İlk çeyrekte dış ticaret

Haberin Devamı

ABD Merkez Bankası da kamuoyu ile iletişimde nihayet çağı yakalamaya karar verdi. Tarihinde ilk kez başkanı televizyona çıkıp soruları cevaplandırdı. Gazetelerde okudunuz. Özetle, ilave gevşeme yok ama para politikasını sıkmayız dedi. .

Mali piyasalar haberi sevinçle karşıladı. New York borsası hemen kriz sonrasının yeni zirvesine tırmandı. Euro-dolar paritesi 1.50’ye yaklaştı. Ancak aynı anda enflasyon korkuları da depreşti. Kıymetli madenlerin (altın ve gümüş) fiyatları yükseldi.

Yılın ikinci, Başkan Başçı’nın ilk Enflasyon Raporu yayınlandı. Merkez Bankası yıl sonu için kendi enflasyon tahminini 1 puan artışla yüzde 6.9’a çekti. Ancak fiyatlar üzerinde talep baskısı görmüyor. Farkı petrol fiyatı ve tekstilde gümrük vergilerine atfediyor.
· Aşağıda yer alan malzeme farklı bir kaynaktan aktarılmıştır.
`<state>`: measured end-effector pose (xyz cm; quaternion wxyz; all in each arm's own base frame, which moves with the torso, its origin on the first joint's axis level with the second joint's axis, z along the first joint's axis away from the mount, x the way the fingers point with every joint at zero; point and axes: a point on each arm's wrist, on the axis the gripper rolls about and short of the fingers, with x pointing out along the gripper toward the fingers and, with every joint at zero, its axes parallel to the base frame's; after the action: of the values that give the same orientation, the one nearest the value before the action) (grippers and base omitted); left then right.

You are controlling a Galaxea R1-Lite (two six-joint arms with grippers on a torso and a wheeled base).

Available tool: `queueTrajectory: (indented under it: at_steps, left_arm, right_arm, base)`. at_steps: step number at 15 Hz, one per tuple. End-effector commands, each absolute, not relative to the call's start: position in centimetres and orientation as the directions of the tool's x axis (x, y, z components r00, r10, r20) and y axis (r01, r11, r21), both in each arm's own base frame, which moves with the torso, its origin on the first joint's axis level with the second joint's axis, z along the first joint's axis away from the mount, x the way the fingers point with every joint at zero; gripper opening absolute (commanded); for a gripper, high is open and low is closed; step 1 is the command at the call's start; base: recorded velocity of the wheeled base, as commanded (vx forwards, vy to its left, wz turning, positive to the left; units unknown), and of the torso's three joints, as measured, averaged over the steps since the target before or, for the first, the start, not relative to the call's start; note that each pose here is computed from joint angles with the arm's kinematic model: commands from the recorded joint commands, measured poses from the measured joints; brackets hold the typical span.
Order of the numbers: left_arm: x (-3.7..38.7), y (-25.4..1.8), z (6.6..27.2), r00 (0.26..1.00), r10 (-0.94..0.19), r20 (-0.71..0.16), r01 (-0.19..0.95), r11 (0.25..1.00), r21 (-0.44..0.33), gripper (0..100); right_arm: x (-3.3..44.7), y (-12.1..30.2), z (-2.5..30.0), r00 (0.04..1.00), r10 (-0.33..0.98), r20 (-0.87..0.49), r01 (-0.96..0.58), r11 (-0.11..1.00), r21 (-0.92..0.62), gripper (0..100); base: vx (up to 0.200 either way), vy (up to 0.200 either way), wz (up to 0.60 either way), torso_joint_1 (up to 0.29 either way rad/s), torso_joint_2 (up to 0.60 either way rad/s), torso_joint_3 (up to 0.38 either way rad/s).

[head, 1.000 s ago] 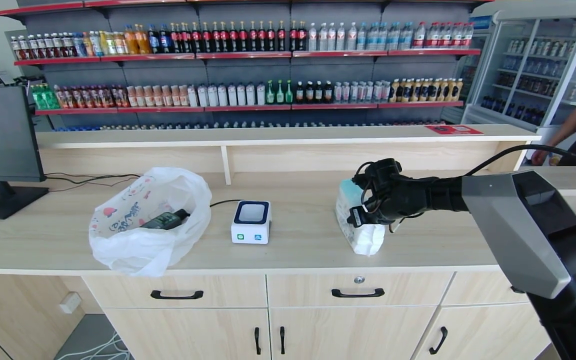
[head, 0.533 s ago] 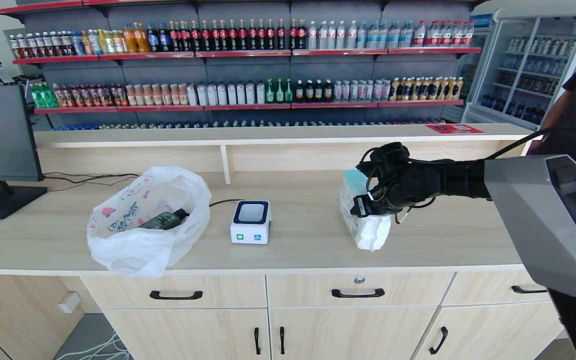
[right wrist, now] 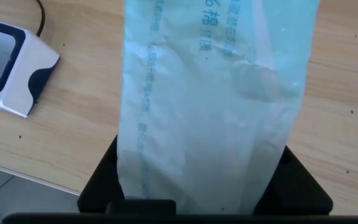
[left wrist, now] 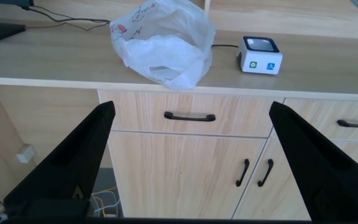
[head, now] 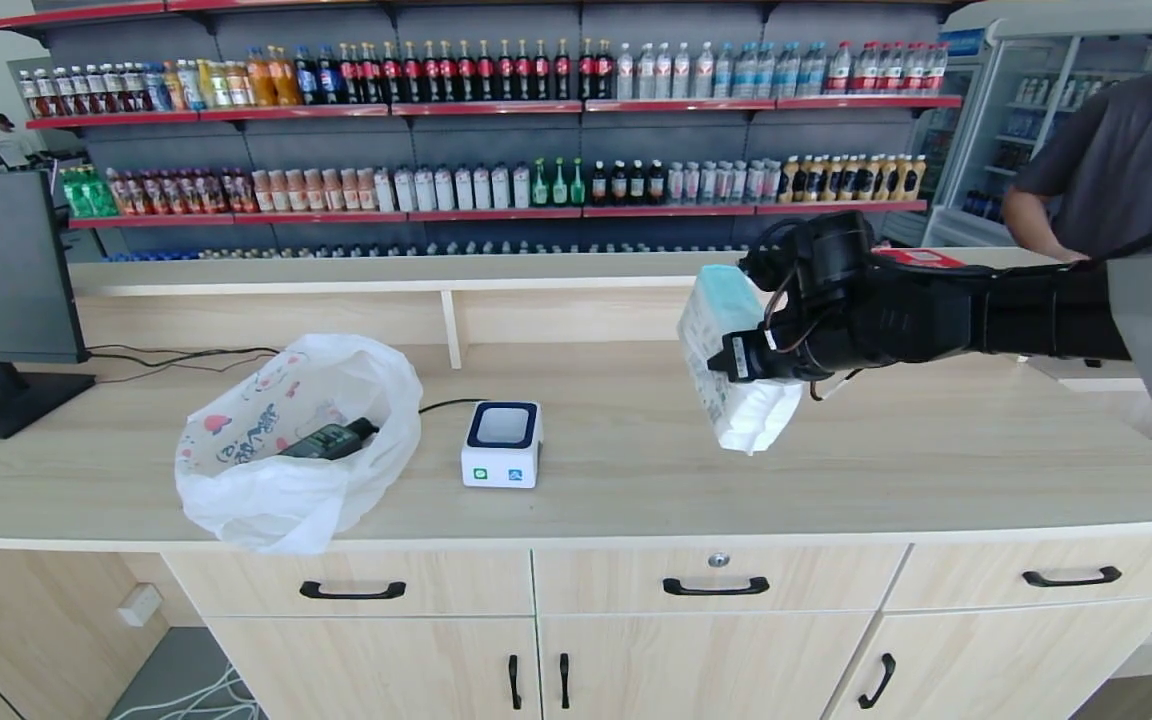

Raporun esas amacının yeni para politikası bileşimine yönelik tereddütleri dağıtmak olduğu hemen görülüyor. Kutulara yararlı açıklamalar konmuş. Sıkı para politikasının süreceği tekrar vurgulanıyor. Ayrı bir yazı dizisi yapacağımı söylemiştim.

Sayılar vahim

Mart dış ticareti TÜİK tarafından Cuma sabahı açıklandı. Dün gazetelere yansıdı. Piyasa Mart’ta 8.5-9 milyar dolar dış ticaret açığı öngörüyordu. Halbuki 10 milyar dolar çıktı. Tarihin en büyük aylık dış ticaret açığıdır.

Aslında ihracatta geçen yıla göre sağlıklı bir büyüme var. Yüzde 20 artışla 11.9 milyar dolara tırmandı. Yani açık tümü ile ithalatın çıldırmasından kaynaklanıyor. Yüzde 44.4 artarak 21.6 milyar dolara ulaştı. Bir tarihi rekor daha...

İlk çeyrek (Ocak-Mart) sayıları da benzer çıkıyor. Geçen yıla kıyasla ihracat yüzde 21 ama ithalat yüzde 45.6 artıyor. Dolayısı ile dış ticaret açığı iki katı büyüyerek 25.4 milyar dolara tırmanıyor. Bir tarihi rekor daha...

Aynı eğilimler TÜİK’in yayınladığı takvim ve mevsim etkisi temizlenmiş verilere yansıyor. 2010’un son çeyreğinden bu yılın ilk çeyreğine ihracat yüzde 3.3 (yıllık yüzde 14), ithalat ise yüzde 9.4 (yıllık yüzde 40) artıyor.

Bu açık sürdürülemez

İki ay önce, 1 Mart tarihli yazımda Ocak dış ticaretine bakarken uyardım. 2011’de dış ticarette 100 milyar dolar, cari işlemlerde 80 milyar dolar açığa kendinizi hazırlayın dedim. Merkez Bankası’nın Şubat’ta tercih ettiği bekle-gör tavrını eleştirdim.

Görünen köy kılavuz istemez. İlk çeyrek cari işlemler açığı 20 milyar doları geçer. Yani dış açığın milli gelire oranı yüzde 10 hatta üstüne çıkar. Son oniki ayın açığı da 60 milyar doları görür. Yıllık milli gelirin yüzde 8’i demektir.

Hatırlarsanız yılbaşında 2011 için tahmin yapmadım. Bir nedeni yavaş yavaş ortaya çıkıyor. Mevcut konjonktür dış açığın milli gelire oranını yüzde 10’a taşıyor. Bence bu düzeyde bir dış açığın sürdürülmesi zordur. Mutlaka bir düzeltme gelecektir.

Ne zaman? Kim yapacak? İntizamlı olur mu? İktisat politikasının öncelikli sorunları bunlardır. Önümüzdeki günlerde bu soruların ayrıntılarına girme fırsatımız olacaktır.